_DATASET SECTION_
══════════════════════════════

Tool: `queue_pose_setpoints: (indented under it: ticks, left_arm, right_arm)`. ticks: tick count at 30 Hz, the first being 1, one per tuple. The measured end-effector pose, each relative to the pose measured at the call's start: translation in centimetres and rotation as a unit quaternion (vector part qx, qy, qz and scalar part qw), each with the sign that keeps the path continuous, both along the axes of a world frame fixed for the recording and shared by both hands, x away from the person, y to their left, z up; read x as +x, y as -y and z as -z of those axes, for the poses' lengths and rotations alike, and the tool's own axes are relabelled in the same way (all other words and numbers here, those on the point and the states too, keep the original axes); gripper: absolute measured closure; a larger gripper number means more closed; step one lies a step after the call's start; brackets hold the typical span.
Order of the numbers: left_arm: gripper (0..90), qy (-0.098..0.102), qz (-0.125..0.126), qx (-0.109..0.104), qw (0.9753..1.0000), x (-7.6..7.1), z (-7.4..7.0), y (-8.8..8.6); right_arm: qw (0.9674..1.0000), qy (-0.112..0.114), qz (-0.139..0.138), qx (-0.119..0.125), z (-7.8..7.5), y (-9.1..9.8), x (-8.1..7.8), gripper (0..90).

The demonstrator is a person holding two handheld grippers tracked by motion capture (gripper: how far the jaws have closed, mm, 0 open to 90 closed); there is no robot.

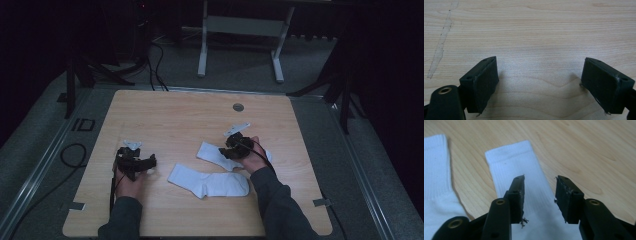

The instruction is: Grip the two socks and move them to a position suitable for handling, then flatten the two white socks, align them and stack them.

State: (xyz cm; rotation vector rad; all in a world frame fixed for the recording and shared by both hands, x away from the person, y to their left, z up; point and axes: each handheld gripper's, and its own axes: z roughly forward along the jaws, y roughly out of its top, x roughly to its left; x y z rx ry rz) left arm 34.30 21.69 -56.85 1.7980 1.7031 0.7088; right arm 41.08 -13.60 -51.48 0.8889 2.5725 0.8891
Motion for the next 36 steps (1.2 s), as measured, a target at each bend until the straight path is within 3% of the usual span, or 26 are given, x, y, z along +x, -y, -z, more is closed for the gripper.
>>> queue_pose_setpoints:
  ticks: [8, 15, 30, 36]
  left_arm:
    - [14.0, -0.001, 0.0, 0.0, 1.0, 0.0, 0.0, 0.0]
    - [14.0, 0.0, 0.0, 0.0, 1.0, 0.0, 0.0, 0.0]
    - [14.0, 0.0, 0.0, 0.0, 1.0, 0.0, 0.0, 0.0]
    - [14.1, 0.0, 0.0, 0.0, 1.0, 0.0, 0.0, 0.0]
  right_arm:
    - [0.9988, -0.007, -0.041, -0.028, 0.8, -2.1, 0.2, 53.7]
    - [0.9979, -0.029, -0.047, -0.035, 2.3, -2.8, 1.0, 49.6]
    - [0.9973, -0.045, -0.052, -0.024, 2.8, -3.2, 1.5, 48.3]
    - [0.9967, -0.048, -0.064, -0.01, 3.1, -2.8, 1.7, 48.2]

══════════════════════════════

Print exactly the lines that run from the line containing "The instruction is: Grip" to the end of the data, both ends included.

_COMPLETED TASK_
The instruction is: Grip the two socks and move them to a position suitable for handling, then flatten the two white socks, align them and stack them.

State: (xyz cm; rotation vector rad; all in a world frame fixed for the recording and shared by both hands, x away from the person, y to their left, z up; point and axes: each handheld gripper's, and its own axes: z roughly forward along the jaws, y roughly out of its top, x roughly to its left; x y z rx ry rz) left arm 34.30 21.69 -56.85 1.7980 1.7031 0.7088; right arm 41.08 -13.60 -51.48 0.8889 2.5725 0.8891
Motion for the next 36 steps (1.2 s), as measured, a target at each bend until the straight path is within 3% of the usual span, or 26 are given, x, y, z along +x, -y, -z, more is closed for the gripper.
>>> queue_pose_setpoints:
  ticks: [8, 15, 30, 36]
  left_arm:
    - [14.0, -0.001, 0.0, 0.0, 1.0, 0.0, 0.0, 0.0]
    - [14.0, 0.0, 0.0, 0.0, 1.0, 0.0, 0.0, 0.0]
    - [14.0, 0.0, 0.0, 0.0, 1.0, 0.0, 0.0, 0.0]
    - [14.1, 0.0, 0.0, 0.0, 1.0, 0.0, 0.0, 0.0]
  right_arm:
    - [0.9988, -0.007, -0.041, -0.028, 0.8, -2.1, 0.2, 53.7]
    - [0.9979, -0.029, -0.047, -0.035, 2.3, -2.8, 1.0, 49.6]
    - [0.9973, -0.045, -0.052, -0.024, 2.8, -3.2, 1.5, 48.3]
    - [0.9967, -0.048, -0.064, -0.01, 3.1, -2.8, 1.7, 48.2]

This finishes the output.